To get yourself thinking about the issues, it would be good to watch this video. The video is not about capitalism, but it’s about materialism, but when Capitalism is coupled with philosophical materialism (as presented in the video), there are major problems.
FYI: John Lewis is a department chain store like Myer and David Jones.
What does the department store think life is made up of? Why does bright light feature prominently in most of the scenes?
I don’t want to focus too much on the content – the obvious points about the commodification of modern life, how we effectively live even the most personal, private experiences via the medium of large capitalist corporations etc. But rather on the form.
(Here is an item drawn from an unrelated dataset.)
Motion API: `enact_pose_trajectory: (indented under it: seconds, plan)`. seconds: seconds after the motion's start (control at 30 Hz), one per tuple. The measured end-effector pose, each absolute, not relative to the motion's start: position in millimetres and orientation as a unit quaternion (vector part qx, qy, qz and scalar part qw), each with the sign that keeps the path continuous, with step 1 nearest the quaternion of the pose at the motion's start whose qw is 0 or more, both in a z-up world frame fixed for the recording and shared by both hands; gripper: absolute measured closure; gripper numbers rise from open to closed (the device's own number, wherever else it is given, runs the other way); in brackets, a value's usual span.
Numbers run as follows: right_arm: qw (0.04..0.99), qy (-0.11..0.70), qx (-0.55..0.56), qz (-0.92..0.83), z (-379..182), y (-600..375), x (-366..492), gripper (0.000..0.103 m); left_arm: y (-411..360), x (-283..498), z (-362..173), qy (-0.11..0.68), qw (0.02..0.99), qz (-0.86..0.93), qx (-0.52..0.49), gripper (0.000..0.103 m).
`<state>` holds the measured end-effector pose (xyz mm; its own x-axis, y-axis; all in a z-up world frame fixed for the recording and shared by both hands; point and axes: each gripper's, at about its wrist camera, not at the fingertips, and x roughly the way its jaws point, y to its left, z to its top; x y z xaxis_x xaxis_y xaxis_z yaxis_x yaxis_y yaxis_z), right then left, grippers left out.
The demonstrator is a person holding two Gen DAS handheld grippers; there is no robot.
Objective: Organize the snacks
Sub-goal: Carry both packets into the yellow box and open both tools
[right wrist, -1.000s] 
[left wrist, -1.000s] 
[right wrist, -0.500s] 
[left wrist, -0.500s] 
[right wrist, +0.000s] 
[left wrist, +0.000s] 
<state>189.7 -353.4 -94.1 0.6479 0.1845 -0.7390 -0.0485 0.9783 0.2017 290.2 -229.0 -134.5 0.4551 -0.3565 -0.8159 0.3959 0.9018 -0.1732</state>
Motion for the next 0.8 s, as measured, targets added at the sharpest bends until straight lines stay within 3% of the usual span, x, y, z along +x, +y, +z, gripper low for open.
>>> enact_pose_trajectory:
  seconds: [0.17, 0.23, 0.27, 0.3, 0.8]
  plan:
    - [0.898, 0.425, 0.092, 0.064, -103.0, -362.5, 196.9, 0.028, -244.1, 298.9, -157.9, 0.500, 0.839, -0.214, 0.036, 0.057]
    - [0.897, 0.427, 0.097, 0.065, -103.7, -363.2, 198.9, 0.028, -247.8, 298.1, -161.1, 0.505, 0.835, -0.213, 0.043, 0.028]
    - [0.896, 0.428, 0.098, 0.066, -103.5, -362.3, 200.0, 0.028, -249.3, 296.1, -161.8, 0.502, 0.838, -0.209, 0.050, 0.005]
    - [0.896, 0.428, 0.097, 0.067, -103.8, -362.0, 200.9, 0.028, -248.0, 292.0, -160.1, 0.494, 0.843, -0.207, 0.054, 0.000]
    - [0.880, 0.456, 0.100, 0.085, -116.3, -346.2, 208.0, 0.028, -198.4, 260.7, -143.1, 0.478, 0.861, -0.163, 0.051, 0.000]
Firstly, those sun-bleached colours: they have about them the aura of a dream, but also of aging and authenticity. Like the enthusiasm for sepia-toned photos, which is effectively a symptom of a society with no sense of history, for whom sepia is the colour of all things past and fulfilling, this bleached feel gives it that blurred-edge lightness of nostalgia. But it is the sun that is crucial: in almost every scene of this 90 seconds commercial, the sun is present, bathing the girl-woman in a constant maternal light. And it doesn’t take a genius to figure out that the sun in this ad becomes coterminous with John Lewis (‘Our lifetime commitment to you’): there for us come youth or old age, in sickness and in health.
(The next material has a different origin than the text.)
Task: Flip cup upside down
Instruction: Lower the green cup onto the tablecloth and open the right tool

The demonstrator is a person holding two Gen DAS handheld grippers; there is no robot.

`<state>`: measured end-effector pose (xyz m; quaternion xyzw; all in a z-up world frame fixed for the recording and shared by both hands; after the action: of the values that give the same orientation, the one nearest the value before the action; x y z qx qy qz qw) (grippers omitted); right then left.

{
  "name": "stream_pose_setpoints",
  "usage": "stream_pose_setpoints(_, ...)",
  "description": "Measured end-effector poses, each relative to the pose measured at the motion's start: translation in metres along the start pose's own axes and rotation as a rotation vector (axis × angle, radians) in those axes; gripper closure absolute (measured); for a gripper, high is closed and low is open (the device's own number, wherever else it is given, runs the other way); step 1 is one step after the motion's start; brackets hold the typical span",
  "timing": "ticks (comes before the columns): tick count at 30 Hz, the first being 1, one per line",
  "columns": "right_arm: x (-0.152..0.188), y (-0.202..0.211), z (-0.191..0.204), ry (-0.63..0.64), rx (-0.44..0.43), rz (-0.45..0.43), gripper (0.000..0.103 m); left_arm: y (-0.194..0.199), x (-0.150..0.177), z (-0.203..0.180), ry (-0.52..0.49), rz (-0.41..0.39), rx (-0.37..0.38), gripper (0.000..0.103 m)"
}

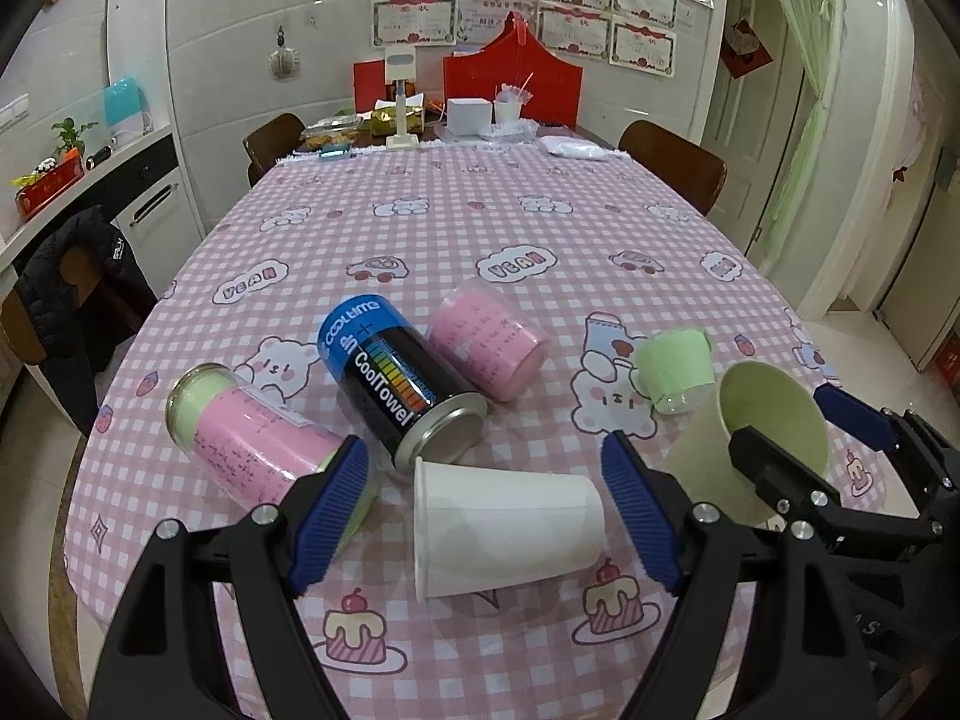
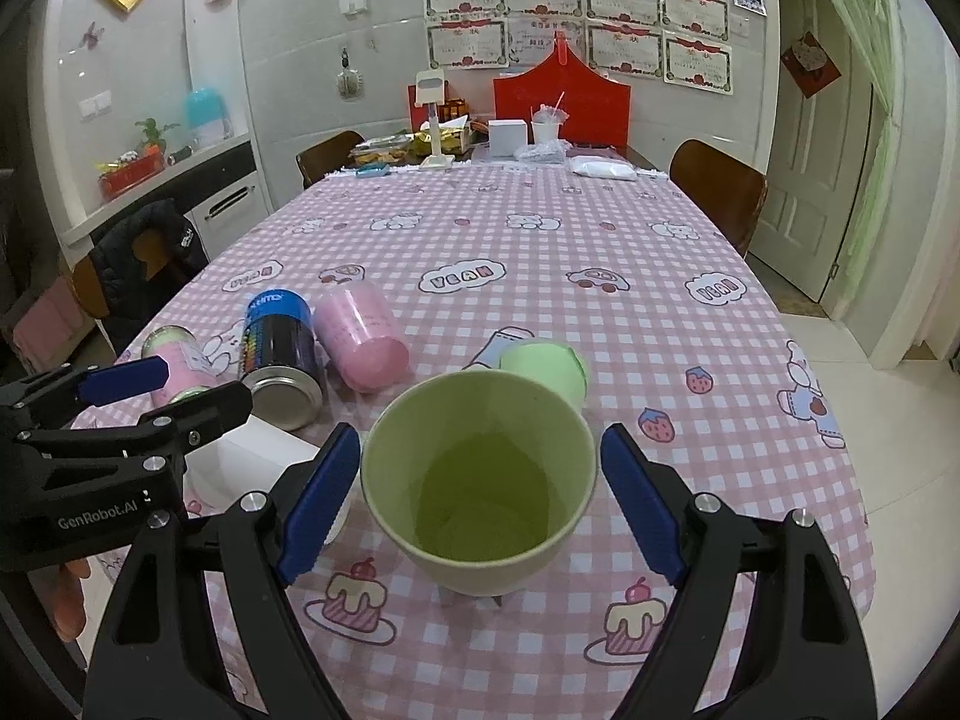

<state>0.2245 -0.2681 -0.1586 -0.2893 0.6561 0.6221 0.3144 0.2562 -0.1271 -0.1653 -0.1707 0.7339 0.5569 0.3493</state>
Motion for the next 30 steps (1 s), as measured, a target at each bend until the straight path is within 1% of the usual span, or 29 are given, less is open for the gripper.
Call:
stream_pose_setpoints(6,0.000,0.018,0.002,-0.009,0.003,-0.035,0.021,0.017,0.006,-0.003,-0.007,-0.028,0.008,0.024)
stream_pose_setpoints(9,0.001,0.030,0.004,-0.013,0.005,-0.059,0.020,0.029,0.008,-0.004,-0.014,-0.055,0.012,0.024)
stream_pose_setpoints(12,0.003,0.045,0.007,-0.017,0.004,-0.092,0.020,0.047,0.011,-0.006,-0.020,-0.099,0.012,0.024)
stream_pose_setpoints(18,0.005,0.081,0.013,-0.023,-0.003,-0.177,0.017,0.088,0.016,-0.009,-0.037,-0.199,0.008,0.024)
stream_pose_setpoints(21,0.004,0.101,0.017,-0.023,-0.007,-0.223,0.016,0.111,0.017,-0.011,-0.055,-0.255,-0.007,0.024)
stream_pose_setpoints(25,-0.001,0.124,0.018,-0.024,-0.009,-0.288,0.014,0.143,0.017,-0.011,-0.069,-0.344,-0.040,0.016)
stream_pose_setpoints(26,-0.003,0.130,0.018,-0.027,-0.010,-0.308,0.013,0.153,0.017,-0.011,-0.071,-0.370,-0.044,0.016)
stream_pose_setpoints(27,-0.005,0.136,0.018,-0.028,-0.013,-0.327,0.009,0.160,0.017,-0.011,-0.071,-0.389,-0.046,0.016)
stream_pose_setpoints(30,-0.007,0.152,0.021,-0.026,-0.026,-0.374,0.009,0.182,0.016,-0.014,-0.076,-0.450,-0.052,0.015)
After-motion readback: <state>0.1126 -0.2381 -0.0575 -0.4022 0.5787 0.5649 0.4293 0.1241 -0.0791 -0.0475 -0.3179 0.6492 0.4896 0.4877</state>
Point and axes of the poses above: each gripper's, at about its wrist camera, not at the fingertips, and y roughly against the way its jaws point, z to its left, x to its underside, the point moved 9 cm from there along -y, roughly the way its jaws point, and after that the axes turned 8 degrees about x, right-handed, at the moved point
Second, the response. We in Australia, have not seen this commercial on our televisions, but the response overseas has been overwhelming. People have been moved to tears and it has been the subject of talk back radio and tv. Why so moving? Why so much response?
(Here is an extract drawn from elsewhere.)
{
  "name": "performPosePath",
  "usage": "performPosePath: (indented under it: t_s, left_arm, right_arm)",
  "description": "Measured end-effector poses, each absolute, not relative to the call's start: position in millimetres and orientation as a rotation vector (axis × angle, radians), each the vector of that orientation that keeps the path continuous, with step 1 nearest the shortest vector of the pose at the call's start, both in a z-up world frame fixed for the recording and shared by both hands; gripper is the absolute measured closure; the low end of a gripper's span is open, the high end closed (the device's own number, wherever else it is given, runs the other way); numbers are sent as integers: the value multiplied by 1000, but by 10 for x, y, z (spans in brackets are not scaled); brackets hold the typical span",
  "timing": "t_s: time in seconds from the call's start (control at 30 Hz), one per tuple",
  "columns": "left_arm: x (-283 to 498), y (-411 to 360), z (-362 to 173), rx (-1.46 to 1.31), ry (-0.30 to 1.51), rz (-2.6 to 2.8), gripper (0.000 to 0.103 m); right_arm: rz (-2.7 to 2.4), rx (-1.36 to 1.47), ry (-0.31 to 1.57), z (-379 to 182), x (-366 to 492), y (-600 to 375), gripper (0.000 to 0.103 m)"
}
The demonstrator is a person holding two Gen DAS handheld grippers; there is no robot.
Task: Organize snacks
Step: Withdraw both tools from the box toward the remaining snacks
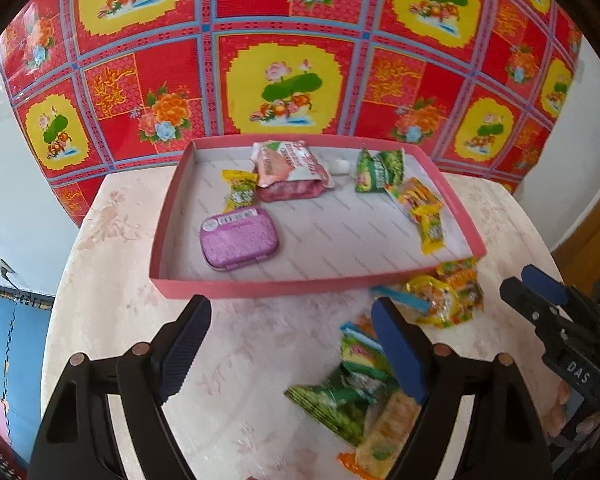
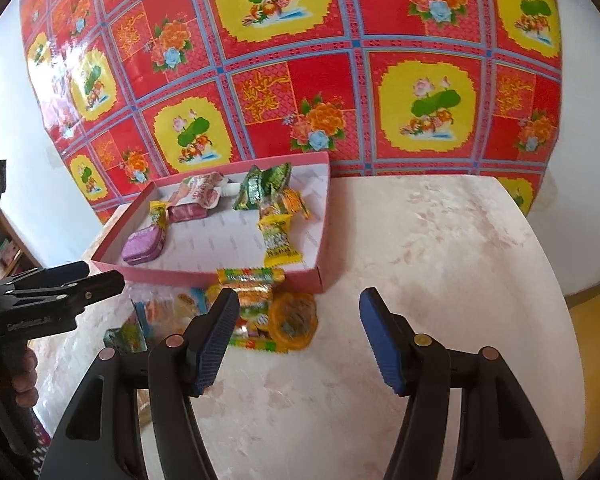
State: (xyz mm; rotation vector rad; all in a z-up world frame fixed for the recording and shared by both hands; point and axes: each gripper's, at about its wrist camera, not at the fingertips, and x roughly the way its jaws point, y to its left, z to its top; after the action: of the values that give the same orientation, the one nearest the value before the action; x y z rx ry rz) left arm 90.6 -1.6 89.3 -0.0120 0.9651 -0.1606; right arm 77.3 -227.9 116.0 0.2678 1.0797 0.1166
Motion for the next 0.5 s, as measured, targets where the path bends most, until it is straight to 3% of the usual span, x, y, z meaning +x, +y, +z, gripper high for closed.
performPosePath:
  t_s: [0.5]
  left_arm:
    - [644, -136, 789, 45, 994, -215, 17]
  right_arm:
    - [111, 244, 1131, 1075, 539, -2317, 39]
I think the answer is because it presents an (idealised) human life in its entirety. This is something one almost never sees in real life: normally, we die after our parents and before our children. So to envisage a whole life in a single meaningful unit is moving in itself because we are not something that happens. But more importantly: the rhythms of modern day capitalism are such that the only periods we can think in tend to be between pay packets.
Come to City Night Church this week to think about the issues surrounding Capitalism. Dinner afterwards – our Great Lasagna Bake Off at the end of church.
Mike Turner.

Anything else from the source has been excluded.